(Assigned task): The required output is a verbatim transcription of the listing, pictures excluded.
(Dataset excerpt Opens)
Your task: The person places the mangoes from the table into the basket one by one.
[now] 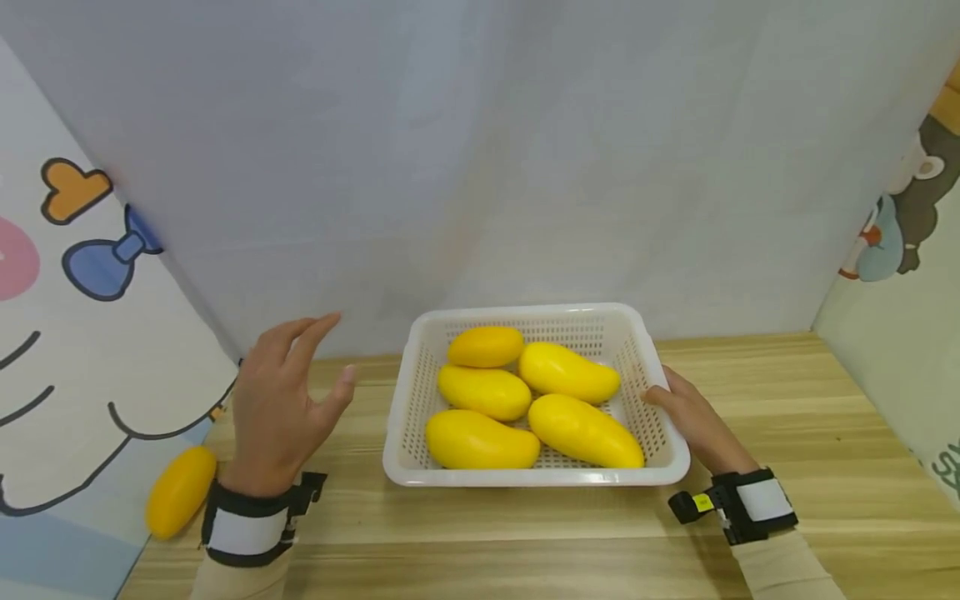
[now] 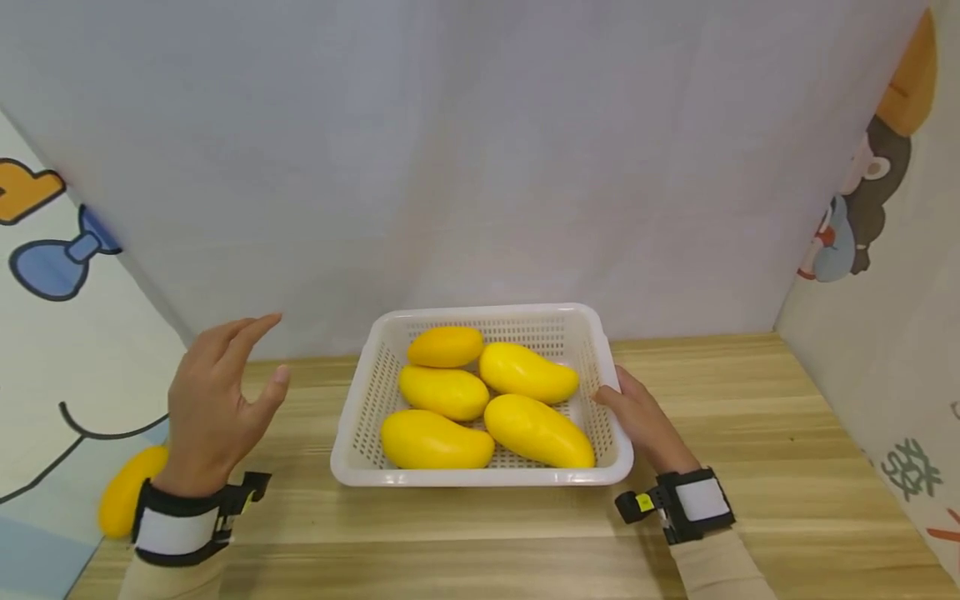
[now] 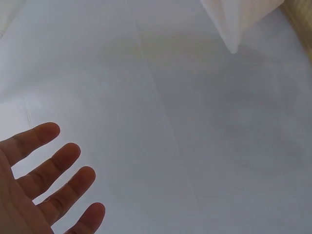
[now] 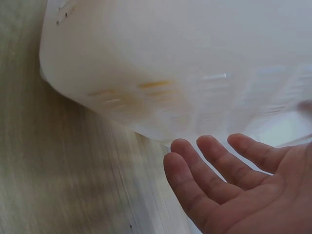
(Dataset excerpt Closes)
(Expected answer):
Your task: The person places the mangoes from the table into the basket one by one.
[now] 
[now] 
[now] 
[now] 

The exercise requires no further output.